§ YOUR GOAL
Take each line of the material that includes "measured" and copy it.

BEGIN

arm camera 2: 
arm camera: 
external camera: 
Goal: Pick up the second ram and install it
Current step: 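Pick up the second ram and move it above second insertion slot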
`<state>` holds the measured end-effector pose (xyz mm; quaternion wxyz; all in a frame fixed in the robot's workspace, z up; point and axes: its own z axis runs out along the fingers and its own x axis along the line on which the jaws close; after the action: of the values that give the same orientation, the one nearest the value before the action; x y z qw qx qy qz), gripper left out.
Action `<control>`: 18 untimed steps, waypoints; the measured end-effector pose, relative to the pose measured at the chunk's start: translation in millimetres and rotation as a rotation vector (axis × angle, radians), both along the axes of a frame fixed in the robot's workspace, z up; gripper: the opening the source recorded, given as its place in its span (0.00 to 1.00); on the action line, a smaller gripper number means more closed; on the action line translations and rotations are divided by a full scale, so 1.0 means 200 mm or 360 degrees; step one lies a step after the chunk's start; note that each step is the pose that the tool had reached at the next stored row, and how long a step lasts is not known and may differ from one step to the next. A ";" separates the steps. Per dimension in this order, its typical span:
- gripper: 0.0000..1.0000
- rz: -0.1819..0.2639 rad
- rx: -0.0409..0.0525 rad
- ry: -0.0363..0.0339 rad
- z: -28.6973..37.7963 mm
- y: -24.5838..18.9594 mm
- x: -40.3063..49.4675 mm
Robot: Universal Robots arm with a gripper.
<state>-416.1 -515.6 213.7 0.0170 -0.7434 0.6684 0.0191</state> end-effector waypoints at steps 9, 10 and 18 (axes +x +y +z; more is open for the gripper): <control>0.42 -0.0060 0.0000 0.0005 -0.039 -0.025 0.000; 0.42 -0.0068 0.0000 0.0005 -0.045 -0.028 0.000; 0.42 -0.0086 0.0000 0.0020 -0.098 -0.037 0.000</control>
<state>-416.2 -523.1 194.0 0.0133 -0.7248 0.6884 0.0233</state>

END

§ RESULT
`<state>` holds the measured end-effector pose (xyz mm; quaternion wxyz; all in a frame fixed in the robot's workspace, z up; point and axes: its own z axis runs out along the fingers and its own x axis along the line on which the jaws close; after the action: of the values that give the same orientation, the one nearest the value before the action; x y z qw qx qy qz), gripper left out.
Action `<control>`: 18 untimed steps, waypoints; the measured end-effector pose, relative to the pose measured at the chunk's start: translation in millimetres and rotation as a rotation vector (axis × angle, radians), both along the axes of a frame fixed in the robot's workspace, z up; gripper: the opening the source recorded, given as its place in its span (0.00 to 1.00); on the action line, a smaller gripper number means more closed; on the action line translations and rotations are divided by a full scale, so 1.0 means 200 mm or 360 degrees; step one lies a step after the chunk's start; note that each step is the pose that the tool had reached at the next stored row, and how long a step lasts is not known and may differ from one step to the next. A ";" separates the steps. Per dimension in this order, its typical span:

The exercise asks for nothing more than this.